Les BRIC ont réagi en ordre dispersé à la victoire de Barack Obama. Après la réaction enthousiaste du président brésilien Lula, qui a qualifié son élection de « symbolique », les déclarations du président russe Dimitri Medvedev ont fait l’effet d’une douche froide : sans jamais citer le nom du candidat démocrate, il a accusé en effet les Etats-Unis d’être à l’origine de la crise financière internationale et de la guerre en Géorgie.
Au cours de son premier discours à la nation, le président russe a promis de riposter au déploiement du bouclier anti-missiles américain en Europe de l’Est en positionnant un complexe de missiles Skander à Kaliningrad. Ce discours, destiné aussi bien à l’opinion publique russe qu’internationale, prouve que les dirigeants du Kremlin ne se soucient guère de l’image de leur pays dans le monde, une image qui s’est sensiblement dégradée depuis le renforcement du système de gouvernement mis en place par Vladimir Poutine. Le fait que Dimitri Medvedev ait proposé d’allonger à six ans la durée du mandat présidentiel, contre quatre actuellement, ne fait que confirmer les soupçons d’une dérive autoritaire de la démocratie russe.
En Inde, c’est l’appréhension qui domine la classe dirigeante. Car les relations avec les Etats-Unis, autrefois glaciales, s’étaient considérablement réchauffées sous l’administration républicaine, culminant avec la signature, il y a un mois, d’un accord de coopération nucléaire civil controversé. La principale préoccupation des Indiens porte sur la poursuite de cet accord : Barack Obama imposera-t-il à l’Inde des règles anti-prolifération contraignantes ? Autorisera-t-il les transferts de technologie prévus dans le cadre de l’accord ?
Les autorités de New Delhi s’inquiètent aussi des mesures que l’administration démocrate va prendre pour résoudre la crise économique américaine. Elles craignent un regain de protectionnisme qui sonnerait le glas des délocalisations dont l’Inde a tellement besoin. Quoi qu’il en soit, le nouveau président américain sera reçu les bras ouverts dans ce pays lorsqu’il s’agira de négocier avec le Pakistan une solution pour le conflit du Cachemire, qu’il s’est engagé personnellement à régler.
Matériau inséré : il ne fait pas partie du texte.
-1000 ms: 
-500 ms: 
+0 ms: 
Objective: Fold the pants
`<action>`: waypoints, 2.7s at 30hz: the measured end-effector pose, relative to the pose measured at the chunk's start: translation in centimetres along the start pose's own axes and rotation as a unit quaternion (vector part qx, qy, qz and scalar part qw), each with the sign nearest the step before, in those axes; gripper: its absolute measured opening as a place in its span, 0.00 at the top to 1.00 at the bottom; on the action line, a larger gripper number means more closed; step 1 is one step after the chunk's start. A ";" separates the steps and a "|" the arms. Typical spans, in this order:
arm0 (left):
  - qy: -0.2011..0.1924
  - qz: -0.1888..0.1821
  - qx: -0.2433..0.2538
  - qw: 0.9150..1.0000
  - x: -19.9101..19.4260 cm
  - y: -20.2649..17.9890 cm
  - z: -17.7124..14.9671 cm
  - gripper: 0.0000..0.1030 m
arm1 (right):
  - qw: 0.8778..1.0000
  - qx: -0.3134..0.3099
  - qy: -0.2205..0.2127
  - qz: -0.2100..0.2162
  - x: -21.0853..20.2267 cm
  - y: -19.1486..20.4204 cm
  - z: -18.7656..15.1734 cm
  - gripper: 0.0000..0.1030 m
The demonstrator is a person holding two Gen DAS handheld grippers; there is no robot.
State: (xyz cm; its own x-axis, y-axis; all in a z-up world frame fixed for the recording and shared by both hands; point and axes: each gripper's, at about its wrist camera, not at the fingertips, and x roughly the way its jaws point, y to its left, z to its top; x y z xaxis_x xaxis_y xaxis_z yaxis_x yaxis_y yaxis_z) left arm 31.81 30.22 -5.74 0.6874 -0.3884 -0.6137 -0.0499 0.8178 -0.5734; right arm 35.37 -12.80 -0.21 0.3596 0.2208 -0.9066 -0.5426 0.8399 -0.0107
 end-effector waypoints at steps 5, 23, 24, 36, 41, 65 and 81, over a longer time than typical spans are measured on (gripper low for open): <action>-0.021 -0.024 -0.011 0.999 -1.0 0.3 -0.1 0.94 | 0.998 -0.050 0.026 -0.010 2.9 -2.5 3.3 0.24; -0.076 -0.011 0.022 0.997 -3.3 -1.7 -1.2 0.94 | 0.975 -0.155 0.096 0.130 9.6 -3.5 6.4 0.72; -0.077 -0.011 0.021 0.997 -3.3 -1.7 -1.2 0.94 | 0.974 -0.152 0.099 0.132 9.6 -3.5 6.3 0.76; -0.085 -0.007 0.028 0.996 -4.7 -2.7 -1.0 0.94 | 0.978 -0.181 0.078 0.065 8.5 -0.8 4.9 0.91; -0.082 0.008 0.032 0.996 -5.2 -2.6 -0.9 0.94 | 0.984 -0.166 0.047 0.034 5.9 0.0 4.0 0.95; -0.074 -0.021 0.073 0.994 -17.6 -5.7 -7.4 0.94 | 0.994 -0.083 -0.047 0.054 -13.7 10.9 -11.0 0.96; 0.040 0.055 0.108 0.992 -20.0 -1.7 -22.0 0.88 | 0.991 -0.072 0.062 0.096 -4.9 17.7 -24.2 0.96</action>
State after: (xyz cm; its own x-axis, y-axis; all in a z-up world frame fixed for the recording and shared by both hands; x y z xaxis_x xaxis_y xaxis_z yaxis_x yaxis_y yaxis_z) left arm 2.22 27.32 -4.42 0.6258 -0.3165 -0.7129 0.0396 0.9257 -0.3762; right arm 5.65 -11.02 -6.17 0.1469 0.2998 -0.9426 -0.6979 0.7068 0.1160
Les risques d’une Amérique protectionniste font peur également au Brésil, l’allié latino-américain préféré de George W. Bush, pour qui le pragmatisme du président Lula est une espèce d’antidote à l’anti-américanisme du vénézuelien Hugo Chavez. A Brasilia, on salue la victoire d’Obama comme un évènement d’importance planétaire : « du point de vue symbolique, que ce monde d’aujourd’hui élise un ouvrier tourneur au Brésil deux fois de suite, un indien en Bolivie, un évêque au Paraguay et maintenant un noir aux Etats-Unis, c’est très important », a estimé Lula, tout en critiquant “l’irresponsabilité du monde développé», à l’origine, selon lui, de la tourmente financière internationale. Il a concédé pourtant que « l’un des bénéfices de la crise est l’élection de Barack Obama ». Son objectif désormais est de dialoguer avec le président élu pour défendre les intérêts des pays émergents dans les négociations internationales et pour créer un nouvel ordre économique mondial.
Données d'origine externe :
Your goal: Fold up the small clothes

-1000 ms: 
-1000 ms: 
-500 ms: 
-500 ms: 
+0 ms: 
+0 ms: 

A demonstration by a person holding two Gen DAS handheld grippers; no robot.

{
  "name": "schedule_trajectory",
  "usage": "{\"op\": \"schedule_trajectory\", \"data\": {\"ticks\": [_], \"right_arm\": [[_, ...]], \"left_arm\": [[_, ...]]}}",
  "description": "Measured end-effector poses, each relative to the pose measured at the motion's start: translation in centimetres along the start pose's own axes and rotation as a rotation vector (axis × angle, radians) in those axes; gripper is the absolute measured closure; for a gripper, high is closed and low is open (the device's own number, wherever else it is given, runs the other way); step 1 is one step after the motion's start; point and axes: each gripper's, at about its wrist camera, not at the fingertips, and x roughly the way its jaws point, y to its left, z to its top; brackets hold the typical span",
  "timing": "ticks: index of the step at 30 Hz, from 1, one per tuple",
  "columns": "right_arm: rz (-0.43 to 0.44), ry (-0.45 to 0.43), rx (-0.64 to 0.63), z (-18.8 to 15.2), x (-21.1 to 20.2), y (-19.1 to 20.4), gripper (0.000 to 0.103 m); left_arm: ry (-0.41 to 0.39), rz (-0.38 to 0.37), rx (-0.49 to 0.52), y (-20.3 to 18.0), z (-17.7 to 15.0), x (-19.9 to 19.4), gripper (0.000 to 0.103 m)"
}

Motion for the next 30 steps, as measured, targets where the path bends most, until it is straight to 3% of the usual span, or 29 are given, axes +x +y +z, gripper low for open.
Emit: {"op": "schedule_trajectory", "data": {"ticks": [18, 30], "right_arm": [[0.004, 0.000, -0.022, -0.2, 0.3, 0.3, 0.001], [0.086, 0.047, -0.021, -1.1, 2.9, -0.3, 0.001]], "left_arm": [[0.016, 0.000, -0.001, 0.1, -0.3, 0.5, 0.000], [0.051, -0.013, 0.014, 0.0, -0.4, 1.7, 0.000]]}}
Décidément, les BRIC se méfient de la politique économique démocrate avant même l’annonce des mesures promises par Obama pour lutter contre la récession aux Etats-Unis. En Chine, même si officiellement le président Hu Jintao a salué sa victoire avec une emphase peu courante chez les dirigeants communistes, assurant « qu’elle ouvre la voie à une nouvelle période de l’Histoire », il ne paraît pas très rassuré. Comme le Brésil et l’Inde, la Chine, à la fois grand exportateur vers le marché US et principale destination des investissements et des délocalisations américaines en Asie, sait que ses intérêts commerciaux pourraient être menacés par une politique volontariste de la Maison Blanche. Il est vrai que Barack Obama a déjà pointé du doigt les problèmes provoqués par la valorisation de la monnaie chinoise, qu’il considère un facteur de déséquilibre dans les relations sino-américaines.